* ASSIGNMENT: The expected output is the data below, character for character, without its pictures.

* AVAILABLE DATA:
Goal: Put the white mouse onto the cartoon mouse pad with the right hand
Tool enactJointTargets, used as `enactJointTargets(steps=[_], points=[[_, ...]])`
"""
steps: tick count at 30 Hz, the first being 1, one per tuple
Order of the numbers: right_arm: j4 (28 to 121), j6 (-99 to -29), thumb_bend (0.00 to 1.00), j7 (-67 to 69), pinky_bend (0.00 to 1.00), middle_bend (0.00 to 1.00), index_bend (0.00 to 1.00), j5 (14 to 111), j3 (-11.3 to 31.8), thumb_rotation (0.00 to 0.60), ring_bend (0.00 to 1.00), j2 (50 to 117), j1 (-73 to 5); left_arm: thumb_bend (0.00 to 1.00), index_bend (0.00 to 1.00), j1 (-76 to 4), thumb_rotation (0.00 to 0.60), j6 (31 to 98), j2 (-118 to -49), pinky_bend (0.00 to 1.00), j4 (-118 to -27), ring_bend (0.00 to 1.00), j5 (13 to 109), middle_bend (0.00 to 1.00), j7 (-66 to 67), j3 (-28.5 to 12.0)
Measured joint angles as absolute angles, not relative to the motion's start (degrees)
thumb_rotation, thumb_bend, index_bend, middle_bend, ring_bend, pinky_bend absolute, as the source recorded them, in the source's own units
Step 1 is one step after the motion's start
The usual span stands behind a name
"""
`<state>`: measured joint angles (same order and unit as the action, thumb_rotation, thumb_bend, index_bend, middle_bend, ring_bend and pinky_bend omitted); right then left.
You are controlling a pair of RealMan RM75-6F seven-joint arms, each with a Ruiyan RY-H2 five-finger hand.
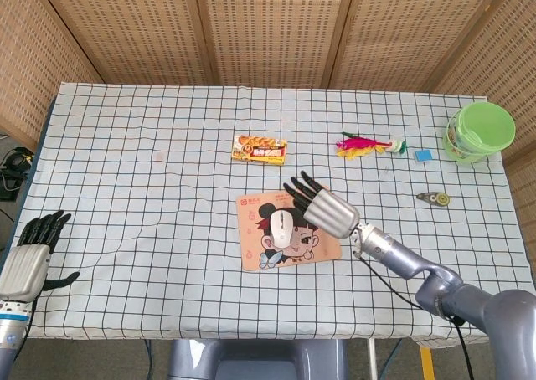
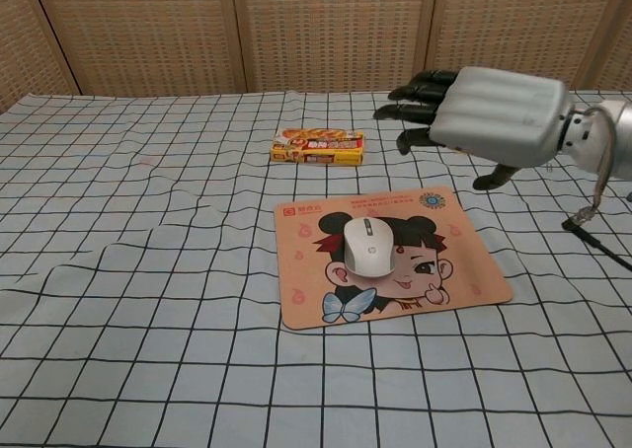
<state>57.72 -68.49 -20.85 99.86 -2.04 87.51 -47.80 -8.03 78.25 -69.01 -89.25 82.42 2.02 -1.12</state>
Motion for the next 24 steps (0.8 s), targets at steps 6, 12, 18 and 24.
enactJointTargets(steps=[6, 12, 18, 24], points=[[65.7, -73.1, 0.20, -20.3, 0.13, 0.03, 0.23, 91.5, 0.0, 0.600, 0.00, 82.2, -38.9, 0.12, 0.00, -8.0, 0.600, 78.5, -69.7, 0.00, -89.0, 0.00, 83.0, 0.00, 2.7, -0.9], [68.7, -76.6, 0.19, -14.0, 0.08, 0.00, 0.14, 85.8, 0.9, 0.600, 0.00, 80.8, -31.7, 0.12, 0.00, -7.9, 0.600, 79.3, -70.4, 0.00, -88.8, 0.00, 83.6, 0.00, 3.3, -0.8], [70.2, -80.4, 0.19, -5.4, 0.08, 0.00, 0.09, 82.0, 0.6, 0.600, 0.00, 80.3, -23.7, 0.12, 0.00, -7.7, 0.600, 80.0, -71.1, 0.00, -88.1, 0.00, 83.9, 0.00, 3.6, -0.9], [71.2, -85.2, 0.19, -1.6, 0.08, 0.00, 0.08, 81.2, -0.2, 0.600, 0.00, 80.2, -17.5, 0.12, 0.00, -7.2, 0.600, 81.5, -71.9, 0.00, -87.5, 0.00, 84.4, 0.00, 3.8, -1.0]])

* TASK RESPONSE:
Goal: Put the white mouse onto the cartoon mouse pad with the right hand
Tool enactJointTargets, used as `enactJointTargets(steps=[_], points=[[_, ...]])`
"""
steps: tick count at 30 Hz, the first being 1, one per tuple
Order of the numbers: right_arm: j4 (28 to 121), j6 (-99 to -29), thumb_bend (0.00 to 1.00), j7 (-67 to 69), pinky_bend (0.00 to 1.00), middle_bend (0.00 to 1.00), index_bend (0.00 to 1.00), j5 (14 to 111), j3 (-11.3 to 31.8), thumb_rotation (0.00 to 0.60), ring_bend (0.00 to 1.00), j2 (50 to 117), j1 (-73 to 5); left_arm: thumb_bend (0.00 to 1.00), index_bend (0.00 to 1.00), j1 (-76 to 4), thumb_rotation (0.00 to 0.60), j6 (31 to 98), j2 (-118 to -49), pinky_bend (0.00 to 1.00), j4 (-118 to -27), ring_bend (0.00 to 1.00), j5 (13 to 109), middle_bend (0.00 to 1.00), j7 (-66 to 67), j3 (-28.5 to 12.0)
Measured joint angles as absolute angles, not relative to the motion's start (degrees)
thumb_rotation, thumb_bend, index_bend, middle_bend, ring_bend, pinky_bend absolute, as the source recorded them, in the source's own units
Step 1 is one step after the motion's start
The usual span stands behind a name
"""
`<state>`: measured joint angles (same order and unit as the action, thumb_rotation, thumb_bend, index_bend, middle_bend, ring_bend and pinky_bend omitted); right then left.
You are controlling a pair of RealMan RM75-6F seven-joint arms, each with a Ruiyan RY-H2 five-finger hand.
<state>57.72 -68.49 -20.85 99.86 -2.04 87.51 -47.80 -8.03 78.25 -69.01 -89.25 82.42 2.02 -1.12</state>
Motion for the next 24 steps (0.8 s), targets at steps 6, 12, 18 and 24.
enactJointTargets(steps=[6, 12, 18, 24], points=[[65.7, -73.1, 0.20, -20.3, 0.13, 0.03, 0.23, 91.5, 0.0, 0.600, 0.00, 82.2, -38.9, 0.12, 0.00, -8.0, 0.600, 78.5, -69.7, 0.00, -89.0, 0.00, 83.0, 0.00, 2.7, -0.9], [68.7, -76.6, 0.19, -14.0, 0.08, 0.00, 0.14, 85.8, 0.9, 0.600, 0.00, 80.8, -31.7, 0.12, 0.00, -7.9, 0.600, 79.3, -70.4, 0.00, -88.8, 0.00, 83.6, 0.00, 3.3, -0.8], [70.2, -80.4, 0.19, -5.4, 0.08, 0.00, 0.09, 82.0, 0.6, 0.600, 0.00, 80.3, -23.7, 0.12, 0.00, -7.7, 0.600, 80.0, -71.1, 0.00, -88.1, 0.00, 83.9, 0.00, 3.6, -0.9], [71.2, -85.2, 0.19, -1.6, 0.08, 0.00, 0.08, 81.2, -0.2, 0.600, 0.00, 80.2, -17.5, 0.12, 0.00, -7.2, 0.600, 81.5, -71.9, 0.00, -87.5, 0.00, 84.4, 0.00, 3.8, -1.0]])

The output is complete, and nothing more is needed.